# [Problem details]
In the data below, set down exactly the lines from the one containing "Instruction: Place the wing" up to and including the one containing "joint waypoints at". Leave the pictures out.

# [Data records]
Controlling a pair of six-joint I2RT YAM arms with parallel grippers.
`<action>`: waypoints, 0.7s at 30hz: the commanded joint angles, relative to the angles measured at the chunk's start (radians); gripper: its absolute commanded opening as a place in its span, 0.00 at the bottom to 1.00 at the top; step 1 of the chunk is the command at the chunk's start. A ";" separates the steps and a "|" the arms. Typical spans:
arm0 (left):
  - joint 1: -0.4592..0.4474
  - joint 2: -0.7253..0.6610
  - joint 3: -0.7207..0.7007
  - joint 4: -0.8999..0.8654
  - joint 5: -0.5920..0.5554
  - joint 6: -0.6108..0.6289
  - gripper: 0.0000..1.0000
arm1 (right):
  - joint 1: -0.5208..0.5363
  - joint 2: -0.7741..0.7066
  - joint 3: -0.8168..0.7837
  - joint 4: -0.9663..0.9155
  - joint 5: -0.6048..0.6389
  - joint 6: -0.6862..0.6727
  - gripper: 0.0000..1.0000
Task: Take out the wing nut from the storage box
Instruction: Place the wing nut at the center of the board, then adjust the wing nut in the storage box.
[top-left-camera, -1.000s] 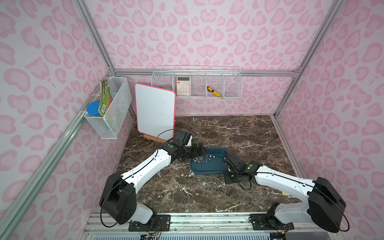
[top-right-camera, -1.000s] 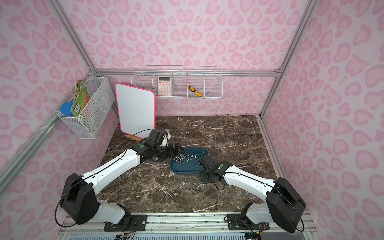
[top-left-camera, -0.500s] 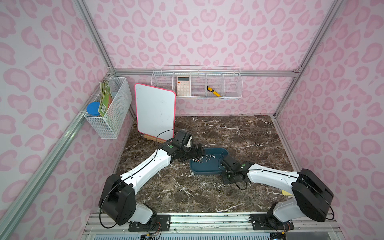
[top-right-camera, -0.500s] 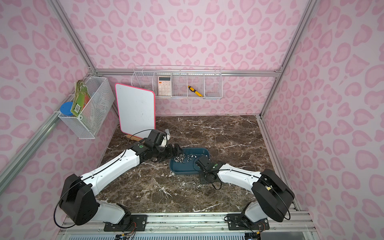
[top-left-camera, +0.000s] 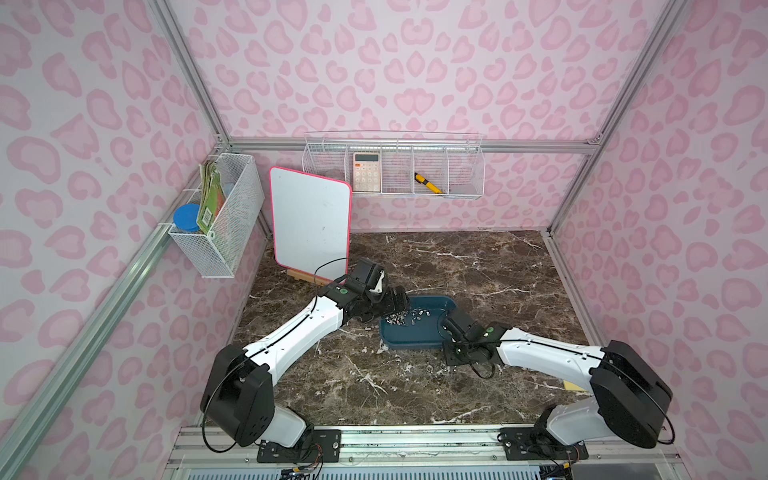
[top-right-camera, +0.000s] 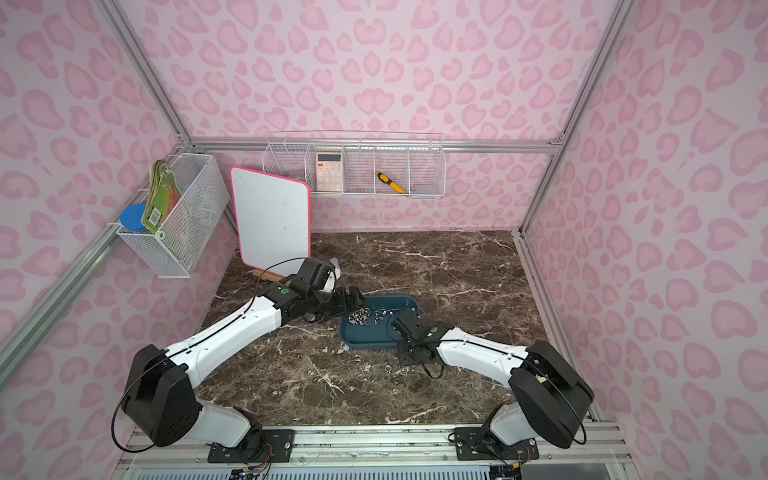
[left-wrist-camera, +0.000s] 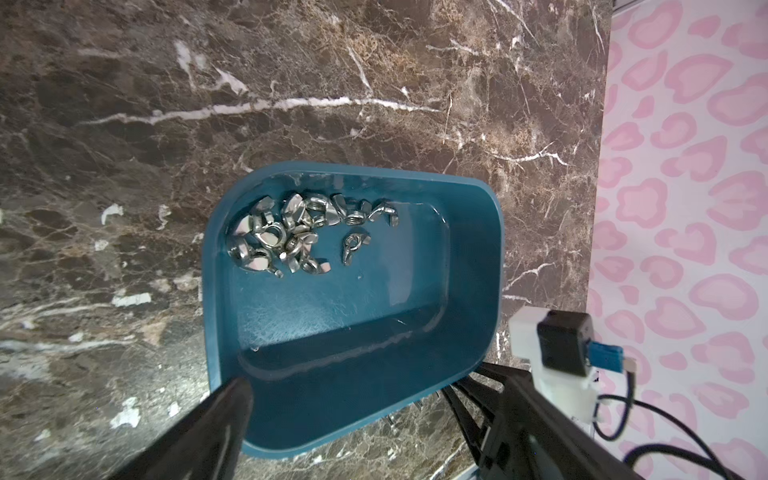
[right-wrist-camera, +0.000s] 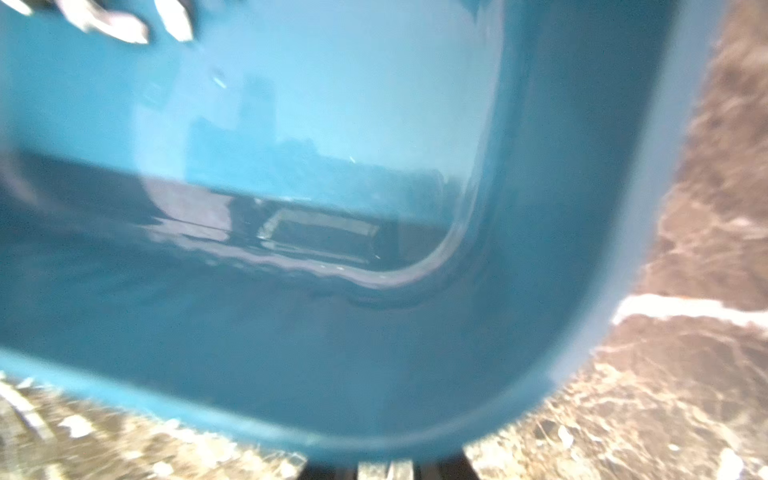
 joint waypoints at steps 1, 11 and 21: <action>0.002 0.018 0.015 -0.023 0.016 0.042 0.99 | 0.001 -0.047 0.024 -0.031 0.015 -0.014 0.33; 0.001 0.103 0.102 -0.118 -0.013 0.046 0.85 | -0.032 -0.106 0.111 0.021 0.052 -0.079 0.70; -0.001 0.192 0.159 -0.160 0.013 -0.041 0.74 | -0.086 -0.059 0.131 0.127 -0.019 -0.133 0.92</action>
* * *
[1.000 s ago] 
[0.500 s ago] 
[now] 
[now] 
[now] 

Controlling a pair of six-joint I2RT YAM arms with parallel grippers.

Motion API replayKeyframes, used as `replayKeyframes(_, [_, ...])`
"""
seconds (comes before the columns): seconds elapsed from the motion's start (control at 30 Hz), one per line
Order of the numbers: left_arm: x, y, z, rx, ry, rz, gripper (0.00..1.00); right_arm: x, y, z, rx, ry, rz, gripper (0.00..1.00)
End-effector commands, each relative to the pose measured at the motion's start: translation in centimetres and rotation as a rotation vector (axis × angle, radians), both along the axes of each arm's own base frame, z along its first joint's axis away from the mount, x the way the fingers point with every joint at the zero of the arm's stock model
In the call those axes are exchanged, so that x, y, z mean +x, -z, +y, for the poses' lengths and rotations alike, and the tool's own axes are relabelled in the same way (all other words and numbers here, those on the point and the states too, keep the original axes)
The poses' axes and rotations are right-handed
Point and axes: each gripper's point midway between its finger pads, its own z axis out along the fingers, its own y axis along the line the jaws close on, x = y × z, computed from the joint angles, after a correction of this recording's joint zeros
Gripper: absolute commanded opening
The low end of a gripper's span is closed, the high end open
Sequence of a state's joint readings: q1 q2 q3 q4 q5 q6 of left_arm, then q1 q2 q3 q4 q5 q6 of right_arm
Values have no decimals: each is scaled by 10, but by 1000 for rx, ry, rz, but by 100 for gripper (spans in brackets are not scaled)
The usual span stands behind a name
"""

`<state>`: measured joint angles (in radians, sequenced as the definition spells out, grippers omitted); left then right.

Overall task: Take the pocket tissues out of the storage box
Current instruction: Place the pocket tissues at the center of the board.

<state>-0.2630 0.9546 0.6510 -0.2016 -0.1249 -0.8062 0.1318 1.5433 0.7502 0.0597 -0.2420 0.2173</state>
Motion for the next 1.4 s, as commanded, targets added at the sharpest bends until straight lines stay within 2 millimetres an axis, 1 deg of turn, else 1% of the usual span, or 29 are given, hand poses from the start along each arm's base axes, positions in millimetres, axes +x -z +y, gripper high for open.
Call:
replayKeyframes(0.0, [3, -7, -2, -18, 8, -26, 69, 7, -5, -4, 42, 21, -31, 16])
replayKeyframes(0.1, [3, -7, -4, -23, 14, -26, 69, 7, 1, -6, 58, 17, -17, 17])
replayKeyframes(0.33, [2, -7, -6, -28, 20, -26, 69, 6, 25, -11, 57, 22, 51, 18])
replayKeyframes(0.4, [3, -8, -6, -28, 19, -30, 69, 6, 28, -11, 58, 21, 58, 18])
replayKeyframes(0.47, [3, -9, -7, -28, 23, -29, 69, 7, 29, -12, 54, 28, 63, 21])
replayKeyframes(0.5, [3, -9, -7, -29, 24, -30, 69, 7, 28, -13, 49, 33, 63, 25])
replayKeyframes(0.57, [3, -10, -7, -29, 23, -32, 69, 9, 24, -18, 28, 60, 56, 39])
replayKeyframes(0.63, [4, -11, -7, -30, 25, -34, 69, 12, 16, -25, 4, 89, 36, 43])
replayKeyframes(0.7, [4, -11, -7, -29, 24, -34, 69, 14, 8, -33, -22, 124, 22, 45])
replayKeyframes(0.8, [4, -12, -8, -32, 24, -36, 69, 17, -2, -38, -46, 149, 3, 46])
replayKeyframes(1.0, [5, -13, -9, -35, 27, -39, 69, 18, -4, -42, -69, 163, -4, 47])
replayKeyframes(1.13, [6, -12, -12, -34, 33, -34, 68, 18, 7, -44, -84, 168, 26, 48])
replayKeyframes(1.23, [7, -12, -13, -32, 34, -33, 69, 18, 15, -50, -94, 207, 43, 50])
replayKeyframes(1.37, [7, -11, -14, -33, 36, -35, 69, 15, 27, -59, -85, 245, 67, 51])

# [Exercise result]
Instruction: Place the wing nut at the center of the board, then adjust the wing nut in the storage box.
[top-left-camera, -1.000s] 
[top-right-camera, -1.000s] 
[top-left-camera, -0.500s] 
[top-right-camera, -0.500s] 
[top-left-camera, +0.000s] 
[top-right-camera, +0.000s] 
[left-wrist-camera, +0.000s] 
[right-wrist-camera, +0.000s] 
 joint waypoints at steps 1, 11 and 21: <action>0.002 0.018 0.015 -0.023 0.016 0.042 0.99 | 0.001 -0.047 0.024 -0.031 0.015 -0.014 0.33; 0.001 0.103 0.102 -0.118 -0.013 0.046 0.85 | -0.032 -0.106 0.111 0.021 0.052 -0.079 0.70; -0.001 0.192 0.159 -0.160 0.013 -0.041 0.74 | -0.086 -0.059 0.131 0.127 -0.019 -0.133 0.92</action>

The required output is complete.